If you don’t have a deep learning background, everything about this will be confusing if it isn’t already.


Anyway, “attention” in deep learning is a very specific term that refers to a network learning what parts of the input to pay … attention to. I’ll try to explain this more in the rest of this article.

Steps to Understanding Attention

It’s actually quite easy.

  1. Read the paper Neural Machine Translation by Jointly Learning to Align and Translate
  2. Wake up from coma
  3. Read this article instead

(Honestly, the paper is pretty good, so kudos to the authors on that, but you do need a lot of background in machine learning!)

Now that we’ve got that out of the way, let’s get on with it!

Attention, But Explained Like You’re A Normal Human

Your job is to translate a sentence into a different language. Let’s think through a very structured way to approach this problem in the hopes that we can make a robot that replaces you. Oops, haha – don’t worry about that last part it’s fine.

The first thing you do is take a good look at each word in the original sentence and make some notes about each one based on the words around it. With your notes in hand, you start on the translation and find a scratchpad so you can jot down things as you go.

To generate each successive word of the translation, you first need to figure out which of your notes you should use. You check your scratchpad to see what topic or concept you’ve been talking about, compare it with all your notes, and then combine the relevant notes into a little cheat sheet. This cuts down on the chances you’ll be distracted by irrelevant information.

Next, you use your cheat sheet to update the topic on the scratchpad before finally using the cheat sheet and the scratchpad to pick the next word of the translation.

The process repeats for the next word. Since you’ve kept some thoughts on the scratchpad, you can make sure the following word makes sense by pulling the relevant notes, updating the scratchpad, and writing the new word. Repeat this until the end of the sentence and boom, you’ve got your translation!

To do this with a computer, we show an AI a ton of sentences and teach it how to pick out relevant notes to build its cheat sheet, update the scratchpad, and pick out the next word based on this info. We give it feedback by comparing its translations to the real ones. Now, we can move on to formalizing the attention mechanism a bit more, but first …

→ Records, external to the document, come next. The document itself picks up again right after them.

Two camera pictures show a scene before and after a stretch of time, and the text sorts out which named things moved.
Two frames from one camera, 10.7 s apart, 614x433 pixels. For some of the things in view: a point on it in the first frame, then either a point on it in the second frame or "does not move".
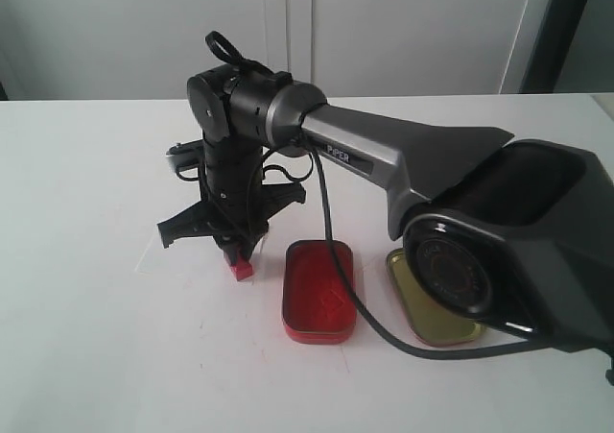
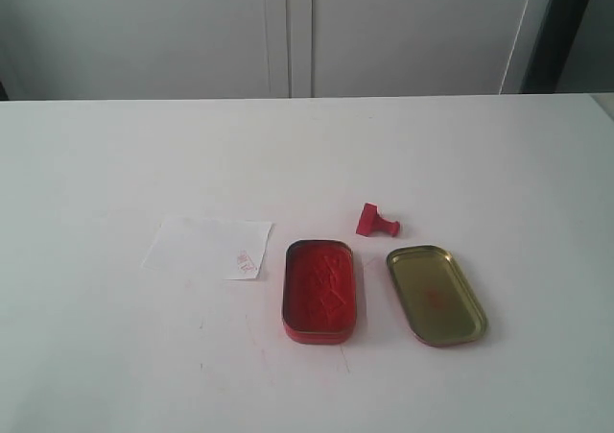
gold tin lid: x=431 y=322 does not move
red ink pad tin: x=318 y=304 does not move
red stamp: x=242 y=269 → x=371 y=223

You Can Stop Here, It’s Fine

You probably shouldn’t read anymore unless you’ve taken a machine learning class. Really. I won’t think any less of you. This is more like the fine print insurance section anyway so the machine learning hawks don’t accuse me of oversimplifying.1 Plus, you’ve already got plenty to use to pizzazz your relatives with your knowledge of AI at the next family get together. Stop while you’re ahead. Also, there’s math, so watch out for that.

Attention, But With Math

… aaaaaand if you’re still here, buckle up for some step-by-step instructions and deep learning jargon:

  1. Compute a set of annotations (“notes”) using a bidirectional recurrent neural network (RNN) that examines the whole sentence from front to back and back to front2
\[H = \begin{bmatrix} \boldsymbol{h}_1 & \boldsymbol{h}_2 & \cdots & \boldsymbol{h}_n \end{bmatrix} = \text{BiRNN}\left(\begin{bmatrix} \boldsymbol{x}_1 & \boldsymbol{x}_2 & \cdots & \boldsymbol{x}_n \end{bmatrix}\right)\]
  1. Use another neural network to predict which annotations are relevant to the next word of the translation using the previous hidden state (“scratchpad”) and the annotations themselves.
\[\boldsymbol a_i = \text{RelevanceNN}(H, \boldsymbol s_i)\]
  1. Combine the annotations according to their predicted relevance to make a context vector (“cheatsheet”)
\[\boldsymbol c_i = H \boldsymbol a_i\]
  1. Update the hidden state using the previous word, new contect, and previous hidden state
\[\boldsymbol s_i = \text{ScratchpadNN}(\boldsymbol y_{i-1}, \boldsymbol c_i, \boldsymbol s_{i-1})\]
  1. Finally, to generate the next word, use the previous word, a hidden state (the “scratchpad”), and a context vector (the “cheatsheet”).
\[\boldsymbol y_i = \text{NextWordNN}(\boldsymbol y_{i-1}, \boldsymbol s_i, \boldsymbol c_i)\]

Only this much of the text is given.